The 8 Sleep Mistakes Even Healthy People Make

By Andrea Wright · · 4 min read
The 8 Sleep Mistakes Even Healthy People Make
Image Credit: Freepik

You exercise, eat well, and try to get your eight hours. But somehow, you still wake up tired. Even the healthiest people can wreck their sleep without even realizing it. Here are eight sleep mistakes that quietly ruin a good night’s rest.

8. Your Bedroom Is a Furnace

Your Bedroom Is a Furnace
Image Credit: Pexels

Your body’s temperature naturally needs to drop by two to three degrees Fahrenheit to initiate and maintain sleep. A warm environment actively prevents this, leading to more frequent awakenings. A 2024 study in Sleep Medicine Reviews confirmed that higher ambient temperatures are associated with degraded sleep quality and quantity worldwide. So, an immediate change you can make to your sleep environment tonight is to turn down the heat to unlock a deeper level of rest.

7. Your Nightcap Is Sabotaging Your Brain’s Reboot

Your Nightcap Is Sabotaging Your Brains Reboot
Image Credit: Pexels

It’s a common ritual: a glass of wine or a cocktail to relax before bed. However, this is a widespread sleep mistake. While alcohol is a sedative, the sleep it induces is shallow and far from restorative. A 2025 study in Sleep noted that alcohol suppresses REM sleep, especially in the first half of the night. This means that even if you get your eight hours, you’re waking up with a brain that hasn’t fully processed the day’s events or cleared out emotional baggage.
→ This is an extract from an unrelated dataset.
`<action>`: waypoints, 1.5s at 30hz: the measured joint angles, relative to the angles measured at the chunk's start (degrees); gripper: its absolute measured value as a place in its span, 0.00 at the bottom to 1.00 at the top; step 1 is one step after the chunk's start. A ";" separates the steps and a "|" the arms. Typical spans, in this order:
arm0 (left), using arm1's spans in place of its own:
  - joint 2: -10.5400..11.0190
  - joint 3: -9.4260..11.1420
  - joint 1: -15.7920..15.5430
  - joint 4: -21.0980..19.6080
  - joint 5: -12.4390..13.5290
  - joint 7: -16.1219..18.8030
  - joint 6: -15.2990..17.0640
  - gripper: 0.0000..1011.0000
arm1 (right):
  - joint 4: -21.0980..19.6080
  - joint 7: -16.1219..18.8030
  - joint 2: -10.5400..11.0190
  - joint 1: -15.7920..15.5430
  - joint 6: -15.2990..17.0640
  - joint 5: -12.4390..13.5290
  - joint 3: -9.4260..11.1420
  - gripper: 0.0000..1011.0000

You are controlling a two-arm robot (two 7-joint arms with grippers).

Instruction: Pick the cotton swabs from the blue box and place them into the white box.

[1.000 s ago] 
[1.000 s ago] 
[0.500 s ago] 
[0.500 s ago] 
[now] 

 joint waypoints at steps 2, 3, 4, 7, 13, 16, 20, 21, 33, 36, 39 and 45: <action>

6. Your Late-Night Workout Is a Hidden Stressor

Your Late-Night Workout Is a Hidden Stressor
Image Credit: Pexels

The common belief is that any exercise is good exercise, regardless of timing. But the reality is that strenuous evening exercise acts as a physiological alarm clock, telling your body it’s time to be active, not to wind down. This happens because intense exercise raises your body temperature, heart rate, and cortisol levels, all of which signal the opposite of being ready for sleep.
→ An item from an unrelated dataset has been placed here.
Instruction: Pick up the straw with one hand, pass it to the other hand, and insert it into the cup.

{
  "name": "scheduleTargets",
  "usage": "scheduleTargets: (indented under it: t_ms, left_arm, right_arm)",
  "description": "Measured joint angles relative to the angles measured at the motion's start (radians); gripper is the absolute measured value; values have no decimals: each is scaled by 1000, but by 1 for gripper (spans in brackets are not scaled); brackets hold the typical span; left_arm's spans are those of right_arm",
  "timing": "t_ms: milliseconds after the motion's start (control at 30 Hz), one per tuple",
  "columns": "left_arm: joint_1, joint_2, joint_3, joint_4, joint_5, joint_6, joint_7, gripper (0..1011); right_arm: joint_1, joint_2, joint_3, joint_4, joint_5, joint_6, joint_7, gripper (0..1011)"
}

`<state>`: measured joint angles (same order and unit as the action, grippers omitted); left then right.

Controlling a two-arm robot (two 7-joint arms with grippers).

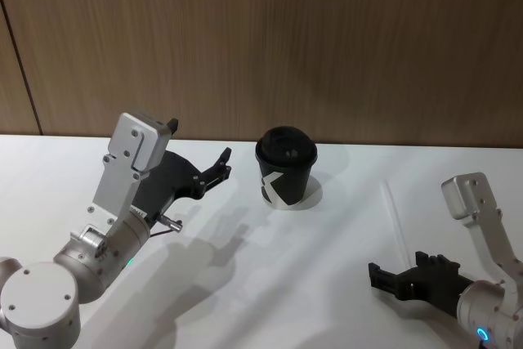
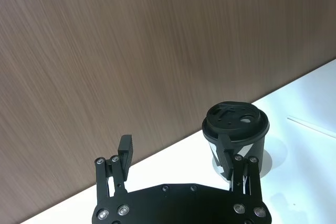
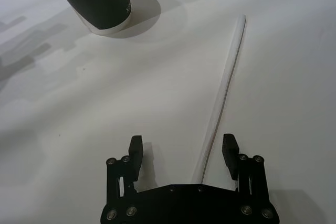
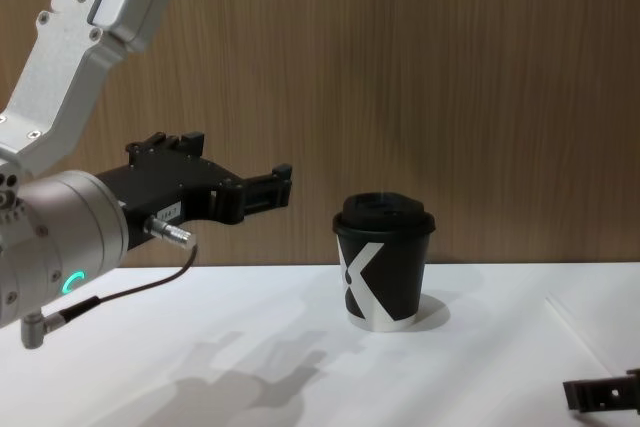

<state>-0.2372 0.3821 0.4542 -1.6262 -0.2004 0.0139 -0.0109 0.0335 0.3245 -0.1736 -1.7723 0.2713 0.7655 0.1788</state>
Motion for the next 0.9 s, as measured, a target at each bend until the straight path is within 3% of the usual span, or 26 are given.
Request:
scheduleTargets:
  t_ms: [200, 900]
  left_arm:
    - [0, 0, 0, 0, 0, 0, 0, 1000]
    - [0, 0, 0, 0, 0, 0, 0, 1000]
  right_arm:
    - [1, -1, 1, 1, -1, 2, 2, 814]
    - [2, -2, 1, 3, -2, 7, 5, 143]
5. Your “Power Nap” Is a Failure

Your Power Nap Is a Failure
Image Credit: Pexels

Most people believe a longer nap is more restorative, but the opposite is often true. Naps of 20-30 minutes are ideal for a quick boost in alertness. Once you nap for longer than 30 minutes, you’re more likely to enter deep, slow-wave sleep, and being wakened from this stage causes grogginess and disorientation.
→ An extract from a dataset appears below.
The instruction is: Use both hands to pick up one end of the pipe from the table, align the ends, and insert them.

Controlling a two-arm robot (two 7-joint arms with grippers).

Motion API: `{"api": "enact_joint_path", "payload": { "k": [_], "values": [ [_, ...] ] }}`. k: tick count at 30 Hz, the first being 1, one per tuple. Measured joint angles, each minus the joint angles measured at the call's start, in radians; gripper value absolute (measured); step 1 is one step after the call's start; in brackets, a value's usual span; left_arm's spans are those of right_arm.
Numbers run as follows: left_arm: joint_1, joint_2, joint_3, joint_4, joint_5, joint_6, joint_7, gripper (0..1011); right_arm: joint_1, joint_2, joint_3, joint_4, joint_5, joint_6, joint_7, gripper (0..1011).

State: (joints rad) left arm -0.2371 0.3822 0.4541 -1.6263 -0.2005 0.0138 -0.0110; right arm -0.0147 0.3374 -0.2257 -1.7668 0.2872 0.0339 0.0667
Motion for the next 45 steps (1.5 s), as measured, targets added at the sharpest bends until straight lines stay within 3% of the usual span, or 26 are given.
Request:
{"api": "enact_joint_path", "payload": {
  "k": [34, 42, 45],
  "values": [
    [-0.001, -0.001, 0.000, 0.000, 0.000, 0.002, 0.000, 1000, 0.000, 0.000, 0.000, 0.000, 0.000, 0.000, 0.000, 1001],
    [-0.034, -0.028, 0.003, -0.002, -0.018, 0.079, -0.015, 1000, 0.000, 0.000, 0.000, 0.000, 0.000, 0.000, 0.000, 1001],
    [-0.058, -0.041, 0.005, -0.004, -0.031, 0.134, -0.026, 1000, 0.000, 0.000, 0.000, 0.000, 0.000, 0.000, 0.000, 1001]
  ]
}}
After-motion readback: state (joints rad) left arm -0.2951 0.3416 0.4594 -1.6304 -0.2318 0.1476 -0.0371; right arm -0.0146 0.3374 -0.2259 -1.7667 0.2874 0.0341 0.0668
4. You’re Treating Weekends as a Sleep “Credit Card”

Youre Treating Weekends as a Sleep Credit Card
Image Credit: Pexels

You sleep in for hours on Saturday and Sunday, assuming you’re erasing the debt you’ve accumulated. But this practice is a physiological myth. Your circadian rhythm doesn’t have a “weekend mode.” It thrives on a regular cycle of light and dark exposure. When you shift your sleep and wake times, you’re sending confusing signals to your brain and body, leaving you feeling groggy and out of sync come Monday morning.

3. You’re Obsessed with Blue Light from Screens

Youre Obsessed with Blue Light from Screens
Image Credit: Pexels

A 2024 Harvard Health article highlighted that the blue light emitted from a smartphone is a tiny fraction of the blue light you get from a bright overhead light. Your brain’s circadian clock is mainly regulated by the overall brightness of your environment. When you’re exposed to bright room lighting in the hours before bed, you’re sending a “daytime” signal to your brain, which can delay your sleep.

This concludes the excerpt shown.